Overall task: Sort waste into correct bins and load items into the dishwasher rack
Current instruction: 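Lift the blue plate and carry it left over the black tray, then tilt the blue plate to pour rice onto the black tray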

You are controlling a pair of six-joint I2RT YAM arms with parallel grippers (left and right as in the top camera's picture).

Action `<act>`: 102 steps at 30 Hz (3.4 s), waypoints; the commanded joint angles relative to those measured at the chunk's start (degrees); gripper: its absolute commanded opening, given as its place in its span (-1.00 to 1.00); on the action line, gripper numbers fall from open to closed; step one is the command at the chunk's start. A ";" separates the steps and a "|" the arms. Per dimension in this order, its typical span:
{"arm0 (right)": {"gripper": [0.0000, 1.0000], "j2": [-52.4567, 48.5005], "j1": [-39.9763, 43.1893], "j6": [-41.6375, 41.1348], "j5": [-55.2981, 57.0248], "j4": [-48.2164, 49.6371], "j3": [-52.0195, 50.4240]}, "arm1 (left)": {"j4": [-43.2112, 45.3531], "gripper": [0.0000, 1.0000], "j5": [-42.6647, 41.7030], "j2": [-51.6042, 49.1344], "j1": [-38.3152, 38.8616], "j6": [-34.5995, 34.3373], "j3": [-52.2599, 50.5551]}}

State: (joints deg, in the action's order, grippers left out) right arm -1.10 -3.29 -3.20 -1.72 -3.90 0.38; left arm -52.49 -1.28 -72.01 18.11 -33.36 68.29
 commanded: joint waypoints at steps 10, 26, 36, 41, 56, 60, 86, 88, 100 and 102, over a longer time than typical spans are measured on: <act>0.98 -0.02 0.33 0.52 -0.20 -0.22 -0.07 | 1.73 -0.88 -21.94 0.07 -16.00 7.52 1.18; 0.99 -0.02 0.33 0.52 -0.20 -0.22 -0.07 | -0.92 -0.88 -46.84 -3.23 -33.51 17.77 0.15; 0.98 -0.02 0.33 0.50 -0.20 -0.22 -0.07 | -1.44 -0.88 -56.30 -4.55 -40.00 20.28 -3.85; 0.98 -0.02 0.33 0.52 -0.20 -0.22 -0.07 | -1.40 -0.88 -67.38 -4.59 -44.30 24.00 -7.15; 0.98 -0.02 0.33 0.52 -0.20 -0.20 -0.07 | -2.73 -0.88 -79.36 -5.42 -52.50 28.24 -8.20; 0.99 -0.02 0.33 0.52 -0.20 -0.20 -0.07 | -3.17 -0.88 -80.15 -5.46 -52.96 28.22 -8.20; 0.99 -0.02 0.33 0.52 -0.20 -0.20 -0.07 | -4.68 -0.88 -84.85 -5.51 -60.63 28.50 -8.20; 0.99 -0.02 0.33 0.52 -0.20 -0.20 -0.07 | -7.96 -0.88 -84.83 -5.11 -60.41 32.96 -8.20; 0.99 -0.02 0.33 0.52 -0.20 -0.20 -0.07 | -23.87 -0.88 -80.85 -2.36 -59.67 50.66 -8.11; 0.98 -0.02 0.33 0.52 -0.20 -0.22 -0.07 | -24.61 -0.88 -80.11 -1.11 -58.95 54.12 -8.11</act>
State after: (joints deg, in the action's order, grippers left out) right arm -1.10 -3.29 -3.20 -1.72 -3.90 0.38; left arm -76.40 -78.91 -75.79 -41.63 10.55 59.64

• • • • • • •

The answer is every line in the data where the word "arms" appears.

You are controlling a pair of six-joint I2RT YAM arms with parallel grippers (left and right as in the top camera's picture).
Action `<act>`: 102 steps at 30 Hz (3.4 s), waypoints; the commanded joint angles relative to those measured at the chunk's start (degrees); gripper: its absolute commanded opening, given as its place in its span (-1.00 to 1.00); on the action line, gripper numbers fall from open to closed; step one is the command at the chunk's start. A ";" separates the steps and a "|" the arms. Per dimension in this order, its typical span:

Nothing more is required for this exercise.